Hay, sin embargo, solo una fina capa de regulación “global” de estos negocios basados en acuerdos internacionales. A medida que la clase media en las democracias europeas se estanca y los muy ricos son cada vez más astronómicamente ricos, hay un sentimiento general de que los políticos convencionales, cada vez más influidos por el gran capital, no tienen poder frente a esas fuerzas, y además de todo eso tampoco tienen ni idea de cómo hacerlo.

El despiste, la ignorancia, es visible especialmente con el trasfondo de la inmigración. Los populistas y radicales de derechas han explotado el miedo a la inmigración islámica y al terrorismo islamista durante mucho tiempo, pero la ola migratoria de los últimos dos años es una bendición para ellos.

Blair aceptó el consenso de Thatcher y Clinton proclamó el final del “Big government”

Aunque mucho de lo que dicen no tiene sentido, sí logran posicionarse como voces de la razón contra la corrección política de la mayoría. El terrorismo y la inmigración son por supuesto un serio problema, pero son un problema que puede ser resuelto con la acertada mezcla de distintas políticas. Los nacionalistas radicales, sin embargo, lo presentan en términos apocalípticos. Triunfaron, en cualquier caso, con todo tipo de afirmaciones extravagantes y agitadas: la civilización europea/cristiana está amenazada, Euroabia está ganando terreno, Putin es el salvador de los auténticos valores conservadores y otras tantas tonterías. Son estas sandeces las que resuenan en Europa y la principal víctima de esta siniestra victoria es la socialdemocracia.

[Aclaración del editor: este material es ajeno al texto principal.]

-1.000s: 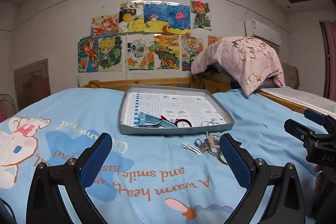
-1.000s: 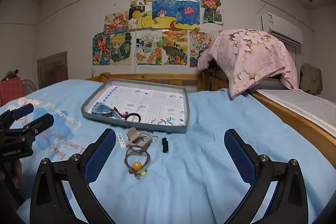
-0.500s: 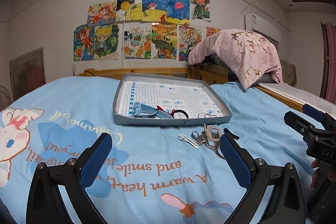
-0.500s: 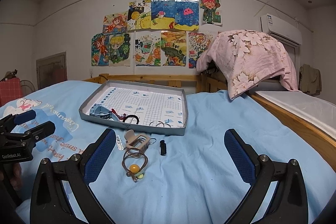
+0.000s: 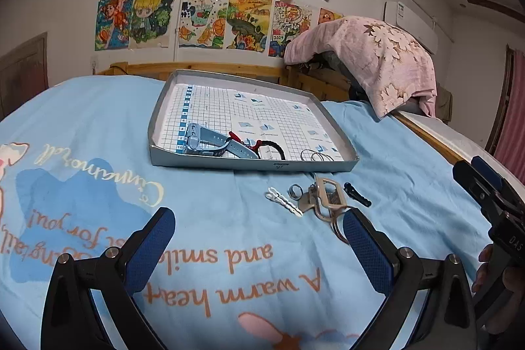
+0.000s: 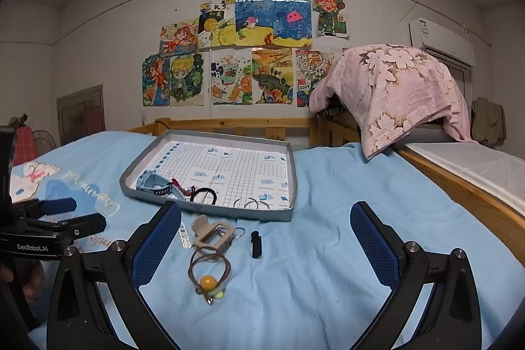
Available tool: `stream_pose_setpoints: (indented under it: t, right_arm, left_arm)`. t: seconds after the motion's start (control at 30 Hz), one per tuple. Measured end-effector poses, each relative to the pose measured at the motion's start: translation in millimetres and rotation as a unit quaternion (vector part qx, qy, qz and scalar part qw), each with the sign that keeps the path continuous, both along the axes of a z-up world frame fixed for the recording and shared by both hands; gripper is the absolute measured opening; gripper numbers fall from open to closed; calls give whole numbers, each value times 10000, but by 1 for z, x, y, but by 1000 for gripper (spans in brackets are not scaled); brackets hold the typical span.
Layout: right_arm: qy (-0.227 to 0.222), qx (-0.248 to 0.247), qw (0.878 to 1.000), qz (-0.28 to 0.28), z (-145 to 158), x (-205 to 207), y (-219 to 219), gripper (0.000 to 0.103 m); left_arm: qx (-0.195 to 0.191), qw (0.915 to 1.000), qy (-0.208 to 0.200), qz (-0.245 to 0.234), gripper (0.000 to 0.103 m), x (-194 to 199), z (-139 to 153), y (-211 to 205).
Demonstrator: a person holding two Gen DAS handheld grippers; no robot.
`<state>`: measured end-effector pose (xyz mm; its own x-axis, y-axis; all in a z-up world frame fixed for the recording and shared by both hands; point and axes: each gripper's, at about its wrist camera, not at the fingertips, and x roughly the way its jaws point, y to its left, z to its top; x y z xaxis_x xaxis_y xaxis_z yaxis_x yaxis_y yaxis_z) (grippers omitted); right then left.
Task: Organize jewelry
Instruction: 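Withdraw the left tool from the tray over the remaining jewelry, then close left tool on white hair clips while right tool grasps brown beaded cord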
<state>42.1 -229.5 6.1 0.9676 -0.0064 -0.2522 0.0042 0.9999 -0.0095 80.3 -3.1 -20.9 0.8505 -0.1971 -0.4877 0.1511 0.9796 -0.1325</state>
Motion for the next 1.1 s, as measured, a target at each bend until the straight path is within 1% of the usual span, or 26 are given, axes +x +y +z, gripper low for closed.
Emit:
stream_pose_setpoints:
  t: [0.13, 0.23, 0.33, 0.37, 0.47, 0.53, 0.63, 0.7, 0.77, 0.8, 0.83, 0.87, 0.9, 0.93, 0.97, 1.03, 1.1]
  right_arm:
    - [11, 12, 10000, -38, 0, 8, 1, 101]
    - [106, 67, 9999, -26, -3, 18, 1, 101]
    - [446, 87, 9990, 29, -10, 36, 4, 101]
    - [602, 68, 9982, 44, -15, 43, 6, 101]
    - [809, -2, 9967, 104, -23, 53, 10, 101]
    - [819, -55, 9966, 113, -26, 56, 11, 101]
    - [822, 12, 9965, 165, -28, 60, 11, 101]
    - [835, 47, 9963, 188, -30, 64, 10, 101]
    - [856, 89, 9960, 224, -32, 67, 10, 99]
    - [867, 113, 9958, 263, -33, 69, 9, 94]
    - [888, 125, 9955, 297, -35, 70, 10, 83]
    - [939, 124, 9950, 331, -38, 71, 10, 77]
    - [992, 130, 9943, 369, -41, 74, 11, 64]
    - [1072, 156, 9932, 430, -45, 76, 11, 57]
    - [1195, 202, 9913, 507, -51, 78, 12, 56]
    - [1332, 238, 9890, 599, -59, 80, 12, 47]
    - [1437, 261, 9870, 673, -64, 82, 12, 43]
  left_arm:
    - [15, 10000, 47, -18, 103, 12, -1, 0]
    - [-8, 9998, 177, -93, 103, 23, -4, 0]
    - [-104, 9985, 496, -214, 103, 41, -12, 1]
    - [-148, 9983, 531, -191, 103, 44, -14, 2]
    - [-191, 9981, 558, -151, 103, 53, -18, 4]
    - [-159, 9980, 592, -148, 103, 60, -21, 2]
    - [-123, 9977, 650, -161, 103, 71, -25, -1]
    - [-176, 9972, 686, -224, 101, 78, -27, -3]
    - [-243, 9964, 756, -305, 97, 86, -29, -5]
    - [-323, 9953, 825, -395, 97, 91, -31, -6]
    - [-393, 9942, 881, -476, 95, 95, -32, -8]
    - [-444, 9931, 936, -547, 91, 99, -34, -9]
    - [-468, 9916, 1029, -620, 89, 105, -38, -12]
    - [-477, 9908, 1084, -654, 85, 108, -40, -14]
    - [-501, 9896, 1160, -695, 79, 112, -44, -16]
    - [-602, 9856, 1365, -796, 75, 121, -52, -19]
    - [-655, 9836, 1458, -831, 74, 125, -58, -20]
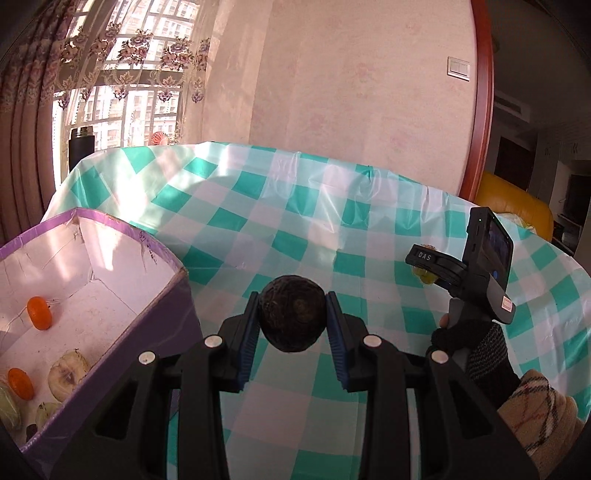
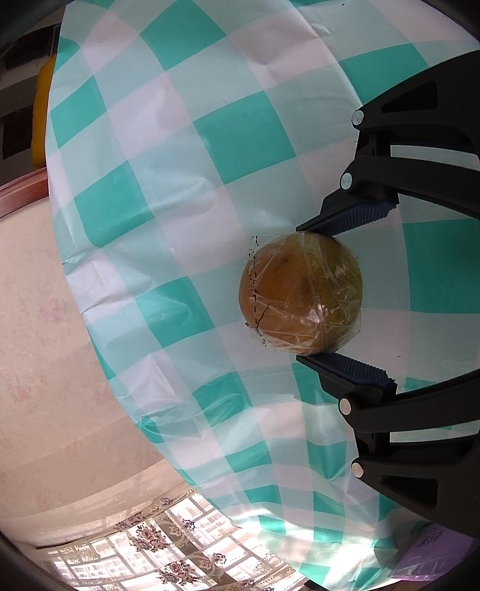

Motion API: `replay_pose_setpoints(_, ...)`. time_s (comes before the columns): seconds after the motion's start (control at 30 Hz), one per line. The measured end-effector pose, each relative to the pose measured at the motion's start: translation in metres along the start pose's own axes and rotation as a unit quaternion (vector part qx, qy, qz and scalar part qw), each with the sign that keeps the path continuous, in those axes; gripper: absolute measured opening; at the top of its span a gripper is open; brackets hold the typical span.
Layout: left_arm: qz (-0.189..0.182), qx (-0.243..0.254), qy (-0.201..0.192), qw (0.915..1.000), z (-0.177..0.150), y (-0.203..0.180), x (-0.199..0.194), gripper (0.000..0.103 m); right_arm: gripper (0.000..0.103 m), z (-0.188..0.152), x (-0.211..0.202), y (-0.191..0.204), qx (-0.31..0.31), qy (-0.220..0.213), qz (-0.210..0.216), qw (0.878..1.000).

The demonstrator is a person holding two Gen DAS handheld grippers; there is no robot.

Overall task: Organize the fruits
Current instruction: 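Carry the pomelo and beet over the box with both grippers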

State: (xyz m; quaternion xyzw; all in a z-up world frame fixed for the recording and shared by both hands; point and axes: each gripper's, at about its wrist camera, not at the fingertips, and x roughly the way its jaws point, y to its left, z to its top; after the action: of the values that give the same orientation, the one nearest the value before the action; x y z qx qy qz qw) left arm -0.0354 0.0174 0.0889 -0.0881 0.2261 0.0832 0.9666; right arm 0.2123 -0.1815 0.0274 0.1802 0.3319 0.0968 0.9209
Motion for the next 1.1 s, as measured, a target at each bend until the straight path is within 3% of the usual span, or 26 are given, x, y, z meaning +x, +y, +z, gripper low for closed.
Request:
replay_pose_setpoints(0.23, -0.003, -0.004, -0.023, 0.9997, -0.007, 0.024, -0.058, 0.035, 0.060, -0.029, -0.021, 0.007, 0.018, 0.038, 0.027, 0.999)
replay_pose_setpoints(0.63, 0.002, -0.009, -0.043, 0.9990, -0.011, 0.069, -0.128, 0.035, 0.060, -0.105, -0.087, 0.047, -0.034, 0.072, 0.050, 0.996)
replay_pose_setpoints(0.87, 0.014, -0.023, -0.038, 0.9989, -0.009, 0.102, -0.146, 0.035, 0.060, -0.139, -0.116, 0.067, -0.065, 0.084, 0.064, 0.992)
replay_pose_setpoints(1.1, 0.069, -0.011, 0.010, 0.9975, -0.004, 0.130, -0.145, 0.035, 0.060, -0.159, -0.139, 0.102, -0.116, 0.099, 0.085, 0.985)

Los socialdemócratas han sido la piedra angular de la integración europea. Ellos han inventado y solidificado la corriente principal de la política europea y sus términos; han creado su modelos. El ataque a Europa y a sus políticas es el ataque a la socialdemocracia en nombre del populismo nacionalista. Culturalmente, aprendieron a pisar despacio. Y se distanciaron de la misma forma de sus propios votantes, la clase trabajadora, convirtiéndose en defensores del statu quo. El mismo statu quo que está ahora amenazado por razones económicas y políticas, pero sobre todo culturales. El avance de las clases bajas y medias hacia la derecha se ha acelerado por el ascenso del nacionalismo, la xenofobia y la política-espectáculo en las redes sociales.

Estos votantes miran a los socialdemócratas y ven a políticos corruptos, inútiles, ineptos y políticamente correctos que en lugar de hablar claro, les mienten. Ven a hombres y mujeres que les parecen cada vez más intercambiables por banqueros y brokers que representan la globalización o el libre comercio en la UE, y rechazan sus puntos de vista. Votantes que en el pasado, sobre todo en tiempos de bonanza económica, optarían por el centroizquierda ahora se han vuelto más radicales. Los más educados y pretenciosos apuestan por Tsipras, Iglesias, Corbyn y Sanders. El resto, menos educados, más nacionalistas y racistas, respaldan a Trump, Wilders, Frauke Petry, Orbán, Kaczynski, Hofer, el Partido Popular Danés, los Demócratas de Suecia, los Verdaderos Finlandeses o Marine Le Pen.

El más reciente ejemplo lo hemos visto en Austria, donde durante décadas la política ha estado dividida entre el Partido Popular Austriaco de centroderecha y los socialdemócratas de centroizquierda. La creciente radicalización y la frustración con la corrupción generalizada han emergido hasta la superficie en las presidenciales de ese país. Ninguno de los candidatos convencionales llegó hasta la segunda vuelta, que llevó al canciller Werner Faymann (socialdemócrata) a abandonar su cargo. La segunda vuelta de las elecciones ha consistido en un dramático duelo entre el populista de derechas Norbert Hofer, del xenófobo Partido de la Libertad, y Alexander Van der Bellen, un independiente apoyado por los Verdes. El voto por correo dio finalmente la victoria al candidato ecologista. En cualquier caso, Europa espera tiempos difíciles. La socialdemocracia ha tocado fondo.